◆ **ASSIGNMENT**
The reply should contain all the data below, repeated exactly, and none of the images.

◆ **DATA PROVIDED**
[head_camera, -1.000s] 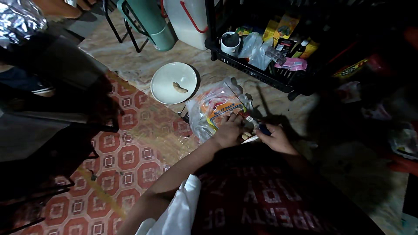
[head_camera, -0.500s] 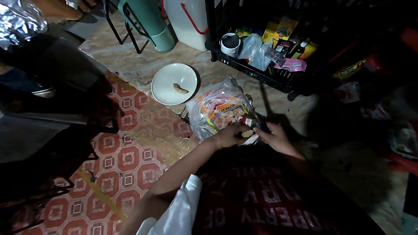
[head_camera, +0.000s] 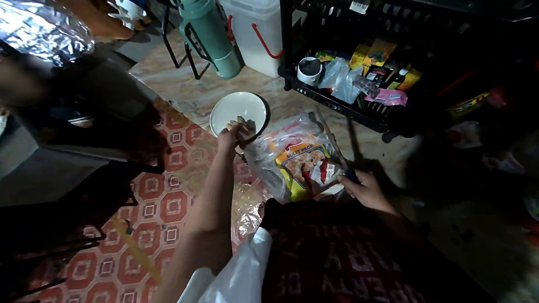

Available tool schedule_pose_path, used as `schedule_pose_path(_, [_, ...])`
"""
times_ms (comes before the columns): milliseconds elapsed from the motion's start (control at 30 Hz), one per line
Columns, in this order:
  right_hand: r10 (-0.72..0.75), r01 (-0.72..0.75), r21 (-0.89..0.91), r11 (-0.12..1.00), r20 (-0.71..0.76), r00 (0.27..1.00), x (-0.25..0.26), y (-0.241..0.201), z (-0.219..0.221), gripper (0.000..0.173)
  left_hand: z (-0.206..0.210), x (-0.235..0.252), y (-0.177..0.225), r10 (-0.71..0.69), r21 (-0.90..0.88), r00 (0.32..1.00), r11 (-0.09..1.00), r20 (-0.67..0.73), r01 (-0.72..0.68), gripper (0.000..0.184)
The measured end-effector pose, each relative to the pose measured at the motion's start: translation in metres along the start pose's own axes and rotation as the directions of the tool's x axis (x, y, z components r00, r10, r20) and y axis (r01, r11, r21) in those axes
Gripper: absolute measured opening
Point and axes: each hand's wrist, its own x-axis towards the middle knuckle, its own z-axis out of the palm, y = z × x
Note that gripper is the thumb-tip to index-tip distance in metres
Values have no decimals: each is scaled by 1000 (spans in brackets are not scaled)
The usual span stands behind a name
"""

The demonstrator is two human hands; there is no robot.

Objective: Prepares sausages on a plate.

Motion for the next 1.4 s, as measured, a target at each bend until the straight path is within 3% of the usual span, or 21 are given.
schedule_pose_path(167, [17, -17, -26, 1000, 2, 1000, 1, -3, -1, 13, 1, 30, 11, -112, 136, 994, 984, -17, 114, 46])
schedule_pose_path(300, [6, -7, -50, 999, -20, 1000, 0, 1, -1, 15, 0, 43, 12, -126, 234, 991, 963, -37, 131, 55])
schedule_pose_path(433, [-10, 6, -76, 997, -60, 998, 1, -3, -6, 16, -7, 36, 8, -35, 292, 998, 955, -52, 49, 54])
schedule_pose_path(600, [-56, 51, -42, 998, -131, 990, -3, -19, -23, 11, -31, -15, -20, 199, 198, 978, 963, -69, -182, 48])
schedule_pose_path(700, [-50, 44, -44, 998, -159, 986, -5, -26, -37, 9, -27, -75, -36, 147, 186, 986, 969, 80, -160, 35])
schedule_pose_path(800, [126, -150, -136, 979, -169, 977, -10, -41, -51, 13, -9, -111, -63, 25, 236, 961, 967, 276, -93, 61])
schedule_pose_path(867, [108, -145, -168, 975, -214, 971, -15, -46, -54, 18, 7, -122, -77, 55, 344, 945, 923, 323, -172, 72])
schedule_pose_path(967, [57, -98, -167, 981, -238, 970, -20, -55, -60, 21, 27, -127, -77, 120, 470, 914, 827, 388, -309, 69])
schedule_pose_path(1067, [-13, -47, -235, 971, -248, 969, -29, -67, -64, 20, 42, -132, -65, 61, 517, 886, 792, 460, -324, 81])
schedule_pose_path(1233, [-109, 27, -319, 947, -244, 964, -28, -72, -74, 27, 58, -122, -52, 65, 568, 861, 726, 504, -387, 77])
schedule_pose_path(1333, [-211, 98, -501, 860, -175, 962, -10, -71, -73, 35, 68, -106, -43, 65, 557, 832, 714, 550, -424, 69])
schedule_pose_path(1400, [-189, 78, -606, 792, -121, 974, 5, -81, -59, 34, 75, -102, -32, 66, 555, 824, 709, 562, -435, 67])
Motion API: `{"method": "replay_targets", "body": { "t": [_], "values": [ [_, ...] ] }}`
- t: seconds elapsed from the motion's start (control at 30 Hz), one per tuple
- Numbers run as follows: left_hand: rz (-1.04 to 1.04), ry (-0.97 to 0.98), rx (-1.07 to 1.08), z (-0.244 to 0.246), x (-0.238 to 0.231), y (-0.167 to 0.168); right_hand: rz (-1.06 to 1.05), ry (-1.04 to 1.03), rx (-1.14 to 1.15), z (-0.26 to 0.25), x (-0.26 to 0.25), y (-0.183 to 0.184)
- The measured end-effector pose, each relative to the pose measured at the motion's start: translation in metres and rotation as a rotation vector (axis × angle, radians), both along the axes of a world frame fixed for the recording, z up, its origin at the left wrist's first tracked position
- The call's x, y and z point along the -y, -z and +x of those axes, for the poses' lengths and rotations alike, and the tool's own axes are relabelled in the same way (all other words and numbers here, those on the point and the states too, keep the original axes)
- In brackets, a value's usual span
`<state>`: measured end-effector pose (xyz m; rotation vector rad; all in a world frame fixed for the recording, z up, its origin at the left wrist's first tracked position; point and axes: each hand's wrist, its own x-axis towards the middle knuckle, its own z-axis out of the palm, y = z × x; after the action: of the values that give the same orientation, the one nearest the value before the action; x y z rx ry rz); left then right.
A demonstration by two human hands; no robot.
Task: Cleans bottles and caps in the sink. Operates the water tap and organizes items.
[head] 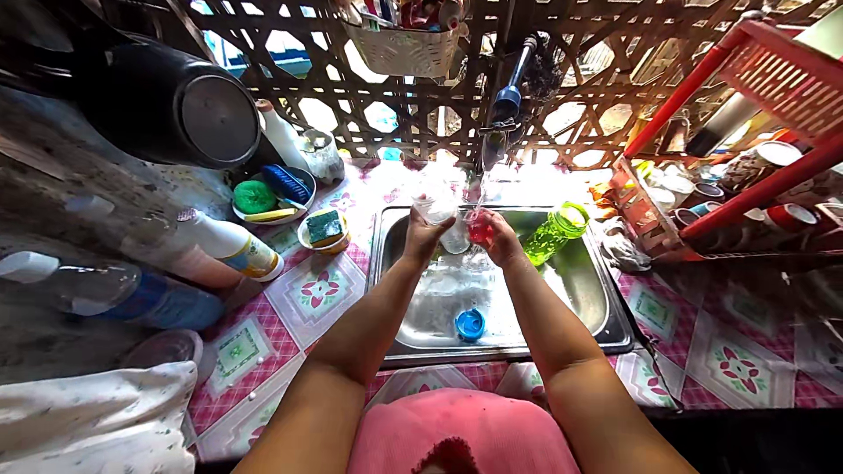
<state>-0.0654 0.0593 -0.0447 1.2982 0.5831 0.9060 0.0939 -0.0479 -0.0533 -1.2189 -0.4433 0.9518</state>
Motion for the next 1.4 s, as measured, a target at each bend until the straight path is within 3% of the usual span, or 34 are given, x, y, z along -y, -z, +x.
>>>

◆ **RESULT FOR THIS TASK**
[head_camera, -1.000s] 
[head_camera, -0.500s] 
[head_camera, +0.000s] 

Available tool schedule_pose_path, used as `schedule_pose_path(_, [_, ...])`
"""
times_ms (comes before the columns): milliseconds elapsed from the motion's start (control at 30 Hz), one per line
Columns, in this order:
  right_hand: r10 (-0.72..0.75), r01 (-0.72..0.75), r21 (-0.89..0.91), r11 (-0.12..1.00), r20 (-0.71..0.76), r00 (0.27..1.00), x (-0.25..0.26), y (-0.241..0.201), z (-0.219..0.221), gripper (0.000..0.173)
  left_hand: z (-0.206..0.210), x (-0.235..0.252), y (-0.177..0.225), r10 (-0.71..0.69), r21 (-0.90..0.88), r00 (0.32..1.00), r11 (-0.09..1.00), r20 (-0.67..0.73), r01 (-0.72..0.68), gripper (0.000..0.184)
The measured end-effector pose, each relative to the pose measured at the motion's start: translation in metres along the start pose's own axes and rotation as the directions of the tool's x axis (x, y, z components r00, r10, r20) and y axis (r01, r11, r21) in those axes
Gripper: absolute measured opening
Point and axes: each hand's wrist, its own x-axis towards the middle knuckle, its own z-axis out of the palm, y = z × x
Note that gripper is the thumb-tip to index-tip distance in metres
Values have no decimals: each is scaled by 1000 (spans in brackets are not scaled)
The usual span stands behind a name
"""

The demonstrator is two human hands; there is no robot.

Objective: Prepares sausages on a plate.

Motion for the next 1.4 s, as measured, a target at each bend until the straight path is within 3% of the usual span, or 21 are given.
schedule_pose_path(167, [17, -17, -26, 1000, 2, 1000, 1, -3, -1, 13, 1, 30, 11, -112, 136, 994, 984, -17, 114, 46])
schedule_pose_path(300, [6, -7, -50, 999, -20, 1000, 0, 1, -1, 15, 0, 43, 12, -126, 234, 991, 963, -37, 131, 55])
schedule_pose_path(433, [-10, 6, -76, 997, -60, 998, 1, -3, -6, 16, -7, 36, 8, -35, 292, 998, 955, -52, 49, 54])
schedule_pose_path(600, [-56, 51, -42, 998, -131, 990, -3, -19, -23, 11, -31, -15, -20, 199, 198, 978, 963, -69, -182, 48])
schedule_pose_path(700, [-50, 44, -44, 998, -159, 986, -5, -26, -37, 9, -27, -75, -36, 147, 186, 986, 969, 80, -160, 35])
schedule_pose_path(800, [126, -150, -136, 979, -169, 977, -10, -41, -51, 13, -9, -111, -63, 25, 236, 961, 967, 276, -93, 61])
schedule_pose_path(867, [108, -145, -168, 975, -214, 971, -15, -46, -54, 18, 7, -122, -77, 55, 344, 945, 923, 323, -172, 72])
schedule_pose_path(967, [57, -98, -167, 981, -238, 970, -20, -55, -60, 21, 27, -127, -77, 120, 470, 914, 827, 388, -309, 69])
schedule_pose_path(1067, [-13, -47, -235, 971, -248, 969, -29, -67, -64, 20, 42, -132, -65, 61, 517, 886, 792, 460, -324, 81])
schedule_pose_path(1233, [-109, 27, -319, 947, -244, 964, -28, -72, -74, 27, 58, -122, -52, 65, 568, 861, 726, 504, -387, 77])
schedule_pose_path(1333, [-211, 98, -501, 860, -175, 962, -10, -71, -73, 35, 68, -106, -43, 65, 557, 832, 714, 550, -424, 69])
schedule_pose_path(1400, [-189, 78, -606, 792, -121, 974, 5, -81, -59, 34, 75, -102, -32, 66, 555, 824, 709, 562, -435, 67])
Motion API: `{"method": "replay_targets", "body": { "t": [_], "values": [ [_, ...] ] }}`
- t: seconds elapsed from the motion's start (control at 30 Hz), one per tuple
- Numbers run as follows: left_hand: rz (-1.04 to 1.04), ry (-0.97 to 0.98), rx (-1.07 to 1.08), z (-0.244 to 0.246), x (-0.238 to 0.231), y (-0.167 to 0.168); right_hand: rz (-1.06 to 1.05), ry (-1.04 to 1.03), rx (-1.14 to 1.15), z (-0.26 to 0.25), x (-0.26 to 0.25), y (-0.183 to 0.184)
- The measured end-effector pose, each relative to the pose measured at the motion's start: translation in metres and rotation as a rotation vector (axis × angle, radians), both along the axes of a world frame fixed for the recording, z up, its origin at the left wrist's first tracked position
- The call's x, y and z point along the -y, -z and +x of those axes, for the poses' lengths and rotations alike, and the tool's own axes are relabelled in the same way (all other words and numbers here, those on the point and the states too, keep the original axes)
- In brackets, a value's usual span
`<state>`: measured end-effector pose (xyz m; rotation vector rad; all in a world frame fixed for the recording, z up, its origin at the left wrist's first tracked position; point and axes: each hand's wrist, its own x-axis towards the middle knuckle, its own z-axis out of the palm, y = z × x; after the action: of the values that give the same orientation, the one nearest the value before the action; x y z rx ry rz); left then right.
A demonstration by two human hands; no robot.
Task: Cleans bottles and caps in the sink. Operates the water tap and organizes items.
[head] 
<state>-0.0654 0.0593 -0.0447 1.2982 0.5831 0.9060 0.0939 -0.0479 -0.0533 -1.2189 -0.4433 0.9518</state>
Motion for the next 1.4 s, as measured, a target at each bend until the straight path is within 3% of the usual span, or 34 are given, x, y, z along -y, -z, +x.
>>>

No further output is expected here.